### [EXERCISE PROMPT]
All of the data must be printed exactly; please include every line.

Dataset entries:
= = = = = = =
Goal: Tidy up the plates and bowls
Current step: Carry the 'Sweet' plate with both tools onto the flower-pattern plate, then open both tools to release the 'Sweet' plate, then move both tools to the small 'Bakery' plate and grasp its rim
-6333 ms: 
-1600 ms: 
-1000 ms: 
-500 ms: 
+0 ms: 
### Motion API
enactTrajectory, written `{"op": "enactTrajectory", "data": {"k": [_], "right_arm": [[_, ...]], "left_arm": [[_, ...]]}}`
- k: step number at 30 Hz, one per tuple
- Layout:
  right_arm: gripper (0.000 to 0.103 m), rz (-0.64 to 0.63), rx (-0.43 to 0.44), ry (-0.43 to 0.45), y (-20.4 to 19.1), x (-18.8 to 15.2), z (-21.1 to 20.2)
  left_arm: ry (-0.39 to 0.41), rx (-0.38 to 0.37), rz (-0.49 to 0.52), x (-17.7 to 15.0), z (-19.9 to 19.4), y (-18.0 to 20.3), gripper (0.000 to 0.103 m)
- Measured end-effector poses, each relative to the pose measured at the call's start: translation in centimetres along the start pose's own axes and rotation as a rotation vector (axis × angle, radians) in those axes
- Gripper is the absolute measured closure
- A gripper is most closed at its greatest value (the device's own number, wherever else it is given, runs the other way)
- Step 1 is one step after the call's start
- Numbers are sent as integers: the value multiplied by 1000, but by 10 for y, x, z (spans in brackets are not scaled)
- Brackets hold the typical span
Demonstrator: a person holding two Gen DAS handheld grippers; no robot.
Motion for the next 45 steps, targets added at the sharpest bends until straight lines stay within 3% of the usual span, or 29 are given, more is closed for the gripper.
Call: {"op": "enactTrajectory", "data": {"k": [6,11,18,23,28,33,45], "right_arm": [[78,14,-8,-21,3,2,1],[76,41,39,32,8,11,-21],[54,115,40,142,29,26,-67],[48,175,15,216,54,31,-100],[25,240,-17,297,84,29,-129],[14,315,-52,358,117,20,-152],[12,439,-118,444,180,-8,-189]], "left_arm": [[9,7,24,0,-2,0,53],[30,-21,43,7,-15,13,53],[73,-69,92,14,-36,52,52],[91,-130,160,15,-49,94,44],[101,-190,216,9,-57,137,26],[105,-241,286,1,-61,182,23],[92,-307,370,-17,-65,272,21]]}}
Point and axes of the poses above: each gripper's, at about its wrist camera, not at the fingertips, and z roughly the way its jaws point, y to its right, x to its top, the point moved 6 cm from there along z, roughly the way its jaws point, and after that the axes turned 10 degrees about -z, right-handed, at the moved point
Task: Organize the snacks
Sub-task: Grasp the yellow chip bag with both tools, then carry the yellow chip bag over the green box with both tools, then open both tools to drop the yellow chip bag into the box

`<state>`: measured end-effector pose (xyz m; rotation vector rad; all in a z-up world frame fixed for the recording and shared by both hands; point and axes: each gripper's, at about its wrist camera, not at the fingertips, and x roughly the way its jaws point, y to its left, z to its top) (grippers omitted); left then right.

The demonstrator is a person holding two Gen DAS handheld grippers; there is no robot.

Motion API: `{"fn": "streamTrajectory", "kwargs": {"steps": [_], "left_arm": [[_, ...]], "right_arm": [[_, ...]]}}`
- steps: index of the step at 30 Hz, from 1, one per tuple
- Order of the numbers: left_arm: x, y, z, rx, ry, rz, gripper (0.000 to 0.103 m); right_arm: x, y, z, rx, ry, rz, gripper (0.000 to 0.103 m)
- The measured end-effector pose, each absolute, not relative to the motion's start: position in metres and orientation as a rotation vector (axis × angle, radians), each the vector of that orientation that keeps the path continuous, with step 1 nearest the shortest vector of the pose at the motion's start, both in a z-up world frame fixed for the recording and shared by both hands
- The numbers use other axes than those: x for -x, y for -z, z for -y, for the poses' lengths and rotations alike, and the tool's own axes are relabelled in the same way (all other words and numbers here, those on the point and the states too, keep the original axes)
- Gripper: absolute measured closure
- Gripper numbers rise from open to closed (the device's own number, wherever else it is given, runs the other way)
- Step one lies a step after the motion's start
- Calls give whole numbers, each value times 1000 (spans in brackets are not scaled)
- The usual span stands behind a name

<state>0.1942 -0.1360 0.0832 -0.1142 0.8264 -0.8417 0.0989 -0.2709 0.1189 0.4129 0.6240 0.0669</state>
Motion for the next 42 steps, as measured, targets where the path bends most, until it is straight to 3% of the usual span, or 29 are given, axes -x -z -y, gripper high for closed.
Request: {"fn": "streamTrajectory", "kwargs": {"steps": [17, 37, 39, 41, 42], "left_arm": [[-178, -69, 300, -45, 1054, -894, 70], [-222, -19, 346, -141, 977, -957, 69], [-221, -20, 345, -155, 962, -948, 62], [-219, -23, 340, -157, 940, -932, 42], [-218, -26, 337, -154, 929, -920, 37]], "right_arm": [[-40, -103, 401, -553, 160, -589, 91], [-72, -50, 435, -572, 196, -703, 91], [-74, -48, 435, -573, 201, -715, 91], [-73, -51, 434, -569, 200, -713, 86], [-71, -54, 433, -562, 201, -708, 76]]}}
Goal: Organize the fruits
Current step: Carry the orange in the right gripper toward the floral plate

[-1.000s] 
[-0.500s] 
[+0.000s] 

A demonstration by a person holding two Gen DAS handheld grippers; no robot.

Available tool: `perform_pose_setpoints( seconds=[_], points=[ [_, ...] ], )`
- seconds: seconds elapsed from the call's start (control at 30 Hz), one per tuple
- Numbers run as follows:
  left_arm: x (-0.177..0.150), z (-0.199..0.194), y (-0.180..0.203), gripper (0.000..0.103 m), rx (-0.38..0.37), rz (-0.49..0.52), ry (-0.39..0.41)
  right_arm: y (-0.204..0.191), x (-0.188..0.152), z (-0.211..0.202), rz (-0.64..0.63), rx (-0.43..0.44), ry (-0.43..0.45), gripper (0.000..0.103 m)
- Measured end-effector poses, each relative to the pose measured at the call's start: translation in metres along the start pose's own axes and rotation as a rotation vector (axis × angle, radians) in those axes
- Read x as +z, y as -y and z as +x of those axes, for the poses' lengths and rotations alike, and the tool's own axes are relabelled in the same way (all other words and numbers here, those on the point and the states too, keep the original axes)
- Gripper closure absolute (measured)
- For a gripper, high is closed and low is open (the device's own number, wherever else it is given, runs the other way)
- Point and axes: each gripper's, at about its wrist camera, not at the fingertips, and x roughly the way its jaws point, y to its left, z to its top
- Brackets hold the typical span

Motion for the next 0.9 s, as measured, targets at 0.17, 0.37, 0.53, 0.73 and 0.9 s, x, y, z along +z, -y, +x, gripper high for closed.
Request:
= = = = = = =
### [ANSWER BOX]
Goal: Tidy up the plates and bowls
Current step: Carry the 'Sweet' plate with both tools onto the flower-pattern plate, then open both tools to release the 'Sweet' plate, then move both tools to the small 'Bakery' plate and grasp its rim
-6333 ms: 
-1600 ms: 
-1000 ms: 
-500 ms: 
+0 ms: 
### Motion API
enactTrajectory, written `{"op": "enactTrajectory", "data": {"k": [_], "right_arm": [[_, ...]], "left_arm": [[_, ...]]}}`
- k: step number at 30 Hz, one per tuple
- Layout:
  right_arm: gripper (0.000 to 0.103 m), rz (-0.64 to 0.63), rx (-0.43 to 0.44), ry (-0.43 to 0.45), y (-20.4 to 19.1), x (-18.8 to 15.2), z (-21.1 to 20.2)
  left_arm: ry (-0.39 to 0.41), rx (-0.38 to 0.37), rz (-0.49 to 0.52), x (-17.7 to 15.0), z (-19.9 to 19.4), y (-18.0 to 20.3), gripper (0.000 to 0.103 m)
- Measured end-effector poses, each relative to the pose measured at the call's start: translation in centimetres along the start pose's own axes and rotation as a rotation vector (axis × angle, radians) in those axes
- Gripper is the absolute measured closure
- A gripper is most closed at its greatest value (the device's own number, wherever else it is given, runs the other way)
- Step 1 is one step after the call's start
- Numbers are sent as integers: the value multiplied by 1000, but by 10 for y, x, z (spans in brackets are not scaled)
- Brackets hold the typical span
Demonstrator: a person holding two Gen DAS handheld grippers; no robot.
Motion for the next 45 steps, targets added at the sharpest bends until straight lines stay within 3% of the usual span, or 29 are given, more is closed for the gripper.
Call: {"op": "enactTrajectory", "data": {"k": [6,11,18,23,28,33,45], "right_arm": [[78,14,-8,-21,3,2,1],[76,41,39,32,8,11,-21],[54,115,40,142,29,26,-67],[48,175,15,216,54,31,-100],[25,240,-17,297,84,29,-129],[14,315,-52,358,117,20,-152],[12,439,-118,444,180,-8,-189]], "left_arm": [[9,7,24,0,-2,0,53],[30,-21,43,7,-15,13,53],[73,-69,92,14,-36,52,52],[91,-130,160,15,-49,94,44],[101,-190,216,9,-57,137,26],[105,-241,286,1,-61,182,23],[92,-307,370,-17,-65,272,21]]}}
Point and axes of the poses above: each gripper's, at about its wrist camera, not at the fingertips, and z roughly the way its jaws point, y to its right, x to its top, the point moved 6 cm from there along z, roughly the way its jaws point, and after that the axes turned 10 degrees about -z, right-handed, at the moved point
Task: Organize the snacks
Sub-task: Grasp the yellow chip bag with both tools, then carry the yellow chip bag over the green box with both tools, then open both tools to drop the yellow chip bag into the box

`<state>`: measured end-effector pose (xyz m; rotation vector rad; all in a z-up world frame fixed for the recording and shared by both hands; point and axes: each gripper's, at about its wrist camera, not at the fingertips, and x roughly the way its jaws point, y to its left, z to its top) (grippers omitted); left then right.

The demonstrator is a person holding two Gen DAS handheld grippers; there is no robot.

Motion API: `{"fn": "streamTrajectory", "kwargs": {"steps": [_], "left_arm": [[_, ...]], "right_arm": [[_, ...]]}}`
- steps: index of the step at 30 Hz, from 1, one per tuple
- Order of the numbers: left_arm: x, y, z, rx, ry, rz, gripper (0.000 to 0.103 m); right_arm: x, y, z, rx, ry, rz, gripper (0.000 to 0.103 m)
- The measured end-effector pose, each absolute, not relative to the motion's start: position in metres and orientation as a rotation vector (axis × angle, radians), each the vector of that orientation that keeps the path continuous, with step 1 nearest the shortest vector of the pose at the motion's start, both in a z-up world frame fixed for the recording and shared by both hands
- The numbers use other axes than those: x for -x, y for -z, z for -y, for the poses' lengths and rotations alike, and the tool's own axes are relabelled in the same way (all other words and numbers here, those on the point and the states too, keep the original axes)
- Gripper: absolute measured closure
- Gripper numbers rise from open to closed (the device's own number, wherever else it is given, runs the other way)
- Step one lies a step after the motion's start
- Calls give whole numbers, each value times 1000 (spans in brackets are not scaled)
- The usual span stands behind a name

<state>0.1942 -0.1360 0.0832 -0.1142 0.8264 -0.8417 0.0989 -0.2709 0.1189 0.4129 0.6240 0.0669</state>
Motion for the next 42 steps, as measured, targets where the path bends most, until it is straight to 3% of the usual span, or 29 are given, axes -x -z -y, gripper high for closed.
Request: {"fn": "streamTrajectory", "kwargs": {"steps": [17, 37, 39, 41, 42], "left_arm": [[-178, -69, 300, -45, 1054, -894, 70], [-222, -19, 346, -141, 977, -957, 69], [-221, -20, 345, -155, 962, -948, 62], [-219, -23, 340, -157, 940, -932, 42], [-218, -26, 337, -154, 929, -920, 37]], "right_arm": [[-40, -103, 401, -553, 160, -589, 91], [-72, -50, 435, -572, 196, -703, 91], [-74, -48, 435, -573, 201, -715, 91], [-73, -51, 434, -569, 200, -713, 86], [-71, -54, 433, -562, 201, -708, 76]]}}
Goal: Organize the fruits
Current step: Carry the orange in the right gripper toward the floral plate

[-1.000s] 
[-0.500s] 
[+0.000s] 

A demonstration by a person holding two Gen DAS handheld grippers; no robot.

Available tool: `perform_pose_setpoints( seconds=[_], points=[ [_, ...] ], )`
- seconds: seconds elapsed from the call's start (control at 30 Hz), one per tuple
- Numbers run as follows:
  left_arm: x (-0.177..0.150), z (-0.199..0.194), y (-0.180..0.203), gripper (0.000..0.103 m), rx (-0.38..0.37), rz (-0.49..0.52), ry (-0.39..0.41)
  right_arm: y (-0.204..0.191), x (-0.188..0.152), z (-0.211..0.202), rz (-0.64..0.63), rx (-0.43..0.44), ry (-0.43..0.45), gripper (0.000..0.103 m)
- Measured end-effector poses, each relative to the pose measured at the call's start: translation in metres along the start pose's own axes and rotation as a rotation vector (axis × angle, radians) in those axes
- Read x as +z, y as -y and z as +x of those axes, for the poses' lengths and rotations alike, and the tool's own axes are relabelled in the same way (all other words and numbers here, those on the point and the states too, keep the original axes)
- Gripper closure absolute (measured)
- For a gripper, high is closed and low is open (the device's own number, wherever else it is given, runs the other way)
- Point and axes: each gripper's, at about its wrist camera, not at the fingertips, and x roughly the way its jaws point, y to its left, z to its top
- Brackets hold the typical span

Motion for the next 0.9 s, as measured, targets at 0.17, 0.37, 0.53, 0.73 and 0.9 s, x, y, z along +z, -y, +x, gripper high for closed.
Request:

What the exercise asked for is complete.